### WHAT TO PRODUCE
Return every line of the records that includes the string "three".

### INPUT DATA
Segment Open
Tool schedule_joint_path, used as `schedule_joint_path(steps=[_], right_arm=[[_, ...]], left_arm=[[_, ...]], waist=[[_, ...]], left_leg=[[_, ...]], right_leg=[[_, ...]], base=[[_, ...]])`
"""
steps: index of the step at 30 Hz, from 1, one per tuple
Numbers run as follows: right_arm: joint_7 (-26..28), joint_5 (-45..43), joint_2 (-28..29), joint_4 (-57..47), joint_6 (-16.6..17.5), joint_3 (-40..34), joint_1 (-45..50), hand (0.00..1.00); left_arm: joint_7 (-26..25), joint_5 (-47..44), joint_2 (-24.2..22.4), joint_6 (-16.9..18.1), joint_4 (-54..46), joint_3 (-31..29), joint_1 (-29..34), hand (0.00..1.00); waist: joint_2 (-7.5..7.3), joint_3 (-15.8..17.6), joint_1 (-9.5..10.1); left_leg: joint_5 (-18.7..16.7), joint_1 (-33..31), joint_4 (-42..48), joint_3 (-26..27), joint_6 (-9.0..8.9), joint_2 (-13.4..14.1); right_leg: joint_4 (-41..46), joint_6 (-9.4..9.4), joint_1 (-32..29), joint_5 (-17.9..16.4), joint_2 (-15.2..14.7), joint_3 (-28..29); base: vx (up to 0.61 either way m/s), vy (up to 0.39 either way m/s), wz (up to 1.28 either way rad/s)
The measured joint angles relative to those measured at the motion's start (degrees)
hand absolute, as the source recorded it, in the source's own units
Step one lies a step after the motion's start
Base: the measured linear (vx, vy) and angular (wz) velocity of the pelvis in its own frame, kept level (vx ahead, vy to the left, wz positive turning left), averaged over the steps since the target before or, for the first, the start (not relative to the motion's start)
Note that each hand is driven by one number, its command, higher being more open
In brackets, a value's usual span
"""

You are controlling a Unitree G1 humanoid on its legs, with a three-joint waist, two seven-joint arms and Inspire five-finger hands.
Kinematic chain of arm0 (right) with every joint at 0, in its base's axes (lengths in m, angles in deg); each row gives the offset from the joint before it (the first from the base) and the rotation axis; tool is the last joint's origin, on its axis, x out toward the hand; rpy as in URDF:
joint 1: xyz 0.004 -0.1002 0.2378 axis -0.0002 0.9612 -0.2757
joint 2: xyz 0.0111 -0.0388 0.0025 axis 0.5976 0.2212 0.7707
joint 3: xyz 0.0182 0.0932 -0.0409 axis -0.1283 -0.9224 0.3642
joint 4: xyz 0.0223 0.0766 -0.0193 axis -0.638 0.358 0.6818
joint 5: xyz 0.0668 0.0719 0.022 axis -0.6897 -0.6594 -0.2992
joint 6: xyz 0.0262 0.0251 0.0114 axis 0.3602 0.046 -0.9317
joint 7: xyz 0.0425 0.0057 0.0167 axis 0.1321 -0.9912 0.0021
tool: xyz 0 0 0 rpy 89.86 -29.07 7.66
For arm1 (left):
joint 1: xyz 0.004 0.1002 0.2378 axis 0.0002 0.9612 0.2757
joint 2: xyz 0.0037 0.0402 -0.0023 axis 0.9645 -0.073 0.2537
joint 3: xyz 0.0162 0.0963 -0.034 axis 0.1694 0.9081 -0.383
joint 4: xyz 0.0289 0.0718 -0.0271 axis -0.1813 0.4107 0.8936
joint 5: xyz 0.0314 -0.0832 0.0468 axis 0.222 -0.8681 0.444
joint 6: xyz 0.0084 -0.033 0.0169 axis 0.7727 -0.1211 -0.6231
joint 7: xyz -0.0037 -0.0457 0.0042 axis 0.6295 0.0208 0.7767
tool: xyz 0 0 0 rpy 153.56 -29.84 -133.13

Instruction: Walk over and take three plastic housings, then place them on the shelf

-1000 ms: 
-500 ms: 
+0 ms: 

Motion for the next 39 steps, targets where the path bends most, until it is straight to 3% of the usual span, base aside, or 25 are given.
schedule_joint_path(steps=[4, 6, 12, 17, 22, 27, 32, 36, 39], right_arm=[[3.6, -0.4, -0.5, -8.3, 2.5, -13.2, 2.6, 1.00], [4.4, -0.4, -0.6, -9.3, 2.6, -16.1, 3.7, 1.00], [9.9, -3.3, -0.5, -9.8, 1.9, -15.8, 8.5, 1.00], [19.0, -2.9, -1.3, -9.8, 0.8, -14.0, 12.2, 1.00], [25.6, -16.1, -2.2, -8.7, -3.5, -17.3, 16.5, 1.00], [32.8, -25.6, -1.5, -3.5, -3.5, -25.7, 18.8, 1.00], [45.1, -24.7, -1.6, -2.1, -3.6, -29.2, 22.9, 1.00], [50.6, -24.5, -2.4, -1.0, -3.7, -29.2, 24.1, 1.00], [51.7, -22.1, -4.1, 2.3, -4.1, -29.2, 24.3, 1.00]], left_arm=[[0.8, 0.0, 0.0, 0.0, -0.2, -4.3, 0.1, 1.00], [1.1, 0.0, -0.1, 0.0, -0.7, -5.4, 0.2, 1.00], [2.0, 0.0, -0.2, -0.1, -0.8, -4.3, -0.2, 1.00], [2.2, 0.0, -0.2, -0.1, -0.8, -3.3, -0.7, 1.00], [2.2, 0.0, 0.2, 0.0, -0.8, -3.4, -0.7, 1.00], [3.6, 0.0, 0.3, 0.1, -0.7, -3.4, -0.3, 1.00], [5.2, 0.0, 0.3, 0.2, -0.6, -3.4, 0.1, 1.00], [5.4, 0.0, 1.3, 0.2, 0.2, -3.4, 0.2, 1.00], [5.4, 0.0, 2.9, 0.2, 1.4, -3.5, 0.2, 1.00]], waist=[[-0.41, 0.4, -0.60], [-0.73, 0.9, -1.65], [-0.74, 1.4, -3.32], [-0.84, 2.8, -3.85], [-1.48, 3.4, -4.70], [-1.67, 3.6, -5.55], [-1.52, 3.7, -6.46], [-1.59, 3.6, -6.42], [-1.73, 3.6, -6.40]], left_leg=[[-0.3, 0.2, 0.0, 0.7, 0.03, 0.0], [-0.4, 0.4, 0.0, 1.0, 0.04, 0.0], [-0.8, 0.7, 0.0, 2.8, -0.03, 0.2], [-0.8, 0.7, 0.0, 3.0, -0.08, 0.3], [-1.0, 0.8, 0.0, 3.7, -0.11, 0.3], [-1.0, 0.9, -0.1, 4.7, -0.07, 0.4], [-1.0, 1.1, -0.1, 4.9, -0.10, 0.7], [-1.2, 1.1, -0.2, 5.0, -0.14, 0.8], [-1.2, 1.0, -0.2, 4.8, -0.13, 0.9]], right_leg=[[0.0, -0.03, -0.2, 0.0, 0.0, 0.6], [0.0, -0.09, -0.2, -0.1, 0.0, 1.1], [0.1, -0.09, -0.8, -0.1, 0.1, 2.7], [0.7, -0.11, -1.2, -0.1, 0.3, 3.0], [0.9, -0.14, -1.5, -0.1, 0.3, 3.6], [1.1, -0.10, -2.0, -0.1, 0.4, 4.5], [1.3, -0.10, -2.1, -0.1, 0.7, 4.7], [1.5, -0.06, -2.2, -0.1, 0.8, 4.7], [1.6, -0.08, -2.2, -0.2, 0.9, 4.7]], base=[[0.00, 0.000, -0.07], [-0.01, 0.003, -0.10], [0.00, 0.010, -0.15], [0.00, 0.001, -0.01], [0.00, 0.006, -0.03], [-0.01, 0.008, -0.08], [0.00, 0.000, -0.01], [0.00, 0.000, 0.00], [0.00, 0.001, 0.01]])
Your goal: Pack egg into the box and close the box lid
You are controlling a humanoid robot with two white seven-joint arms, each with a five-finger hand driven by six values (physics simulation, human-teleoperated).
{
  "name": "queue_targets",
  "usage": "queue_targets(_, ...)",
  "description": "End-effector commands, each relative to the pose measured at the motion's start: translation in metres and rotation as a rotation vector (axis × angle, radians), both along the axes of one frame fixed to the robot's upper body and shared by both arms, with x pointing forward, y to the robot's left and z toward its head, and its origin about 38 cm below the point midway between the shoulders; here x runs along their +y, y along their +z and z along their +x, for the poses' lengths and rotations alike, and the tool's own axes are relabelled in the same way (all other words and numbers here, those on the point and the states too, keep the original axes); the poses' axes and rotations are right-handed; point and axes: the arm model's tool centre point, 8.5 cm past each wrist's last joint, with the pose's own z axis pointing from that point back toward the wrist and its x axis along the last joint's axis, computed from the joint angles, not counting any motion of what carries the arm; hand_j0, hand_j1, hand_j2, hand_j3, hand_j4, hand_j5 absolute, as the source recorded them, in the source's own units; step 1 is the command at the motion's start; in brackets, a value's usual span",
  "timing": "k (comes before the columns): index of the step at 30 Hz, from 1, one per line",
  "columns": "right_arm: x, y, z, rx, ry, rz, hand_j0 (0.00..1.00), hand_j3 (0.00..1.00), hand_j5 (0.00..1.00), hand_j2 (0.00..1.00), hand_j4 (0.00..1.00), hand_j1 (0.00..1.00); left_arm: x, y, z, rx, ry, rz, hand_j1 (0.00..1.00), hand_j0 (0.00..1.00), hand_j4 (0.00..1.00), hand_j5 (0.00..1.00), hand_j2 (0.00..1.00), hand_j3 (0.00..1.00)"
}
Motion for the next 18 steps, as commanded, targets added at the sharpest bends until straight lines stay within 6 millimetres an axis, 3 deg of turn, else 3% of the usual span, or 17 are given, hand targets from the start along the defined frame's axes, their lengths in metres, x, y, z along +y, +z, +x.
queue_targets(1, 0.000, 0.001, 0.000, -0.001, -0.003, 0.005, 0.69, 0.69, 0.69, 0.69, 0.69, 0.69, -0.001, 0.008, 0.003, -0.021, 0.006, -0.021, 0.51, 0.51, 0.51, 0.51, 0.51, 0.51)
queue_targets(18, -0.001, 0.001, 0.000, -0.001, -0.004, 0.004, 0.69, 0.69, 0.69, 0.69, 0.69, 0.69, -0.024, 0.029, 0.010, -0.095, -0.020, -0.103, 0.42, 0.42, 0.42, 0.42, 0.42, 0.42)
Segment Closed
### ANSWER AREA
You are controlling a Unitree G1 humanoid on its legs, with a three-joint waist, two seven-joint arms and Inspire five-finger hands.
Instruction: Walk over and take three plastic housings, then place them on the shelf

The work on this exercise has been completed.